This article attempts to bring our readers to Kate’s brilliant Keynote speech at NIPS 2017. It talks about different forms of bias in Machine Learning systems and the ways to tackle such problems.
The rise of Machine Learning is every bit as far reaching as the rise of computing itself.
A vast new ecosystem of techniques and infrastructure are emerging in the field of machine learning and we are just beginning to learn their full capabilities. But with the exciting things that people can do, there are some really concerning problems arising.
Forms of bias, stereotyping and unfair determination are being found in machine vision systems, object recognition models, and in natural language processing and word embeddings. High profile news stories about bias have been on the rise, from women being less likely to be shown high paying jobs to gender bias and object recognition datasets like MS COCO, to racial disparities in education AI systems.
What is bias?
Bias is a skew that produces a type of harm.
Where does bias come from?
Commonly from Training data. It can be incomplete, biased or otherwise skewed.
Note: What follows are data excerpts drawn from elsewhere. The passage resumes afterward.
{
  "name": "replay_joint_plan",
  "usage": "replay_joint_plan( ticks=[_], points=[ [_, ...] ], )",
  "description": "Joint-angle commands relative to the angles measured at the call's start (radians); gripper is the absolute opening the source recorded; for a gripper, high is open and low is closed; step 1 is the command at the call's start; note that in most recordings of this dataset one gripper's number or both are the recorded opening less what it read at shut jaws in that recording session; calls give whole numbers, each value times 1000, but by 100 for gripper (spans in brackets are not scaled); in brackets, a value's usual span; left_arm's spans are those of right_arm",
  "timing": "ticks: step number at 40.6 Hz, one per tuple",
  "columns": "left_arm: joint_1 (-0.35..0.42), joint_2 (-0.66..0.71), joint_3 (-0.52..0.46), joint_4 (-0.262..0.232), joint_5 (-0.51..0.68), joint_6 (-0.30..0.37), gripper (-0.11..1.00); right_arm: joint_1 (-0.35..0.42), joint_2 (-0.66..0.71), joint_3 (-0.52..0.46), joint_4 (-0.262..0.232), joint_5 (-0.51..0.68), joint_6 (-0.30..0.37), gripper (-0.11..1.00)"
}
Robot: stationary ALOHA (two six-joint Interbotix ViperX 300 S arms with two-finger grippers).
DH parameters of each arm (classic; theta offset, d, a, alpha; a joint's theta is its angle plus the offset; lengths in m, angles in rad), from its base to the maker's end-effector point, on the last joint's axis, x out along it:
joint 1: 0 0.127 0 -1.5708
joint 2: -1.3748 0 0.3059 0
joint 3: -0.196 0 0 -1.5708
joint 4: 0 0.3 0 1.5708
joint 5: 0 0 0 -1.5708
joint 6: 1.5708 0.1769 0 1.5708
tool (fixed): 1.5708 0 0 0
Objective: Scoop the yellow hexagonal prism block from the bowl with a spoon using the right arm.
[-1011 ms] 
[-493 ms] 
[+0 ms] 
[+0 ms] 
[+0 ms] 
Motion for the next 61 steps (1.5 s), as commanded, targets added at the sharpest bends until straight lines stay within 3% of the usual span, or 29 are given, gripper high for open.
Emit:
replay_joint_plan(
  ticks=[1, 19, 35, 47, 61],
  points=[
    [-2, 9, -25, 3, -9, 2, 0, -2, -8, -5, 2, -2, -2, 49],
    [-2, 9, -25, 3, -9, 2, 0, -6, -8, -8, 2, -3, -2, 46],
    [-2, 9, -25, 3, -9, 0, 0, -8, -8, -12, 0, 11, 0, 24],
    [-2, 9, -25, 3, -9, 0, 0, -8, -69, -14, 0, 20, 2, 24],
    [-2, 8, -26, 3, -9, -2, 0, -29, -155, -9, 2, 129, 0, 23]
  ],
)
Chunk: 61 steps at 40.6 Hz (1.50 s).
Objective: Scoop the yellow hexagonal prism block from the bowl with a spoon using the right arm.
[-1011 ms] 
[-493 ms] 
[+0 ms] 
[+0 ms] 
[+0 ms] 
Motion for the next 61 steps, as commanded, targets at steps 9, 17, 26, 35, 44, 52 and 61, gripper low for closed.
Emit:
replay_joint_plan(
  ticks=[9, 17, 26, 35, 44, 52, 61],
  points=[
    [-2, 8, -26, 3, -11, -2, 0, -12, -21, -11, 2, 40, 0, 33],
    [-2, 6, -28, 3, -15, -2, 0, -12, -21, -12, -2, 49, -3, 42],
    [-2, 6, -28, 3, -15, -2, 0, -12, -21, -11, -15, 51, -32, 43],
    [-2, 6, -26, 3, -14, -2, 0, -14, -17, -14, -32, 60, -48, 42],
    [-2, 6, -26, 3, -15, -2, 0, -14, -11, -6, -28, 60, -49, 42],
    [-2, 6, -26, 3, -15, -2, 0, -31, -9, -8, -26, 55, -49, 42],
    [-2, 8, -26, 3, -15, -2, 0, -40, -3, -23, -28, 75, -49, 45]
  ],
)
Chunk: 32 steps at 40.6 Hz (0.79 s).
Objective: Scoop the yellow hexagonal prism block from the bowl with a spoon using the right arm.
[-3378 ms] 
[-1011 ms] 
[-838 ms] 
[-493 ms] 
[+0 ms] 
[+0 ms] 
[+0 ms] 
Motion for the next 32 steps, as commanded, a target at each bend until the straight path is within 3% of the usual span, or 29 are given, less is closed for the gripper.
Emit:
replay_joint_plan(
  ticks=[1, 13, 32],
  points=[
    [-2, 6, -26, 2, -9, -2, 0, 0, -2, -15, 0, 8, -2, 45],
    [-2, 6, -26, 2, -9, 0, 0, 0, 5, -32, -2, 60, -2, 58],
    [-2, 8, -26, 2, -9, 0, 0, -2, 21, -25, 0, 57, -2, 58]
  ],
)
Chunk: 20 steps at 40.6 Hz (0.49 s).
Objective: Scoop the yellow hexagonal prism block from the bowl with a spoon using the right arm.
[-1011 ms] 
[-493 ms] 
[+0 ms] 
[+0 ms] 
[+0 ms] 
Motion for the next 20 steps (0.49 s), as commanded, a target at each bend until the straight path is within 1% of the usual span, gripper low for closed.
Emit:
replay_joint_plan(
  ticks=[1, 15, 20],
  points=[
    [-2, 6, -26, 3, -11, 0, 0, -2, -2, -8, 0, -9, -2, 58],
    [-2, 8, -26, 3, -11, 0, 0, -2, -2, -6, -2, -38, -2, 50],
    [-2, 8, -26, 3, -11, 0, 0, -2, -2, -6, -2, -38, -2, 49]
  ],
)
It can draw from non-representative samples that are wholly defined before use. Sometimes it is not obvious because it was constructed in a non-transparent way. In addition to human labeling, other ways that human biases and cultural assumptions can creep in ending up in exclusion or overrepresentation of subpopulation. Case in point: stop-and-frisk program data used as training data by an ML system. This dataset was biased due to systemic racial discrimination in policing.
Harms of allocation
Majority of the literature understand bias as harms of allocation. Allocative harm is when a system allocates or withholds certain groups, an opportunity or resource. It is an economically oriented view primarily. Eg: who gets a mortgage, loan etc.
Allocation is immediate, it is a time-bound moment of decision making. It is readily quantifiable. In other words, it raises questions of fairness and justice in discrete and specific transactions.
Harms of representation
It gets tricky when it comes to systems that represent society but don’t allocate resources. These are representational harms. When systems reinforce the subordination of certain groups along the lines of identity like race, class, gender etc.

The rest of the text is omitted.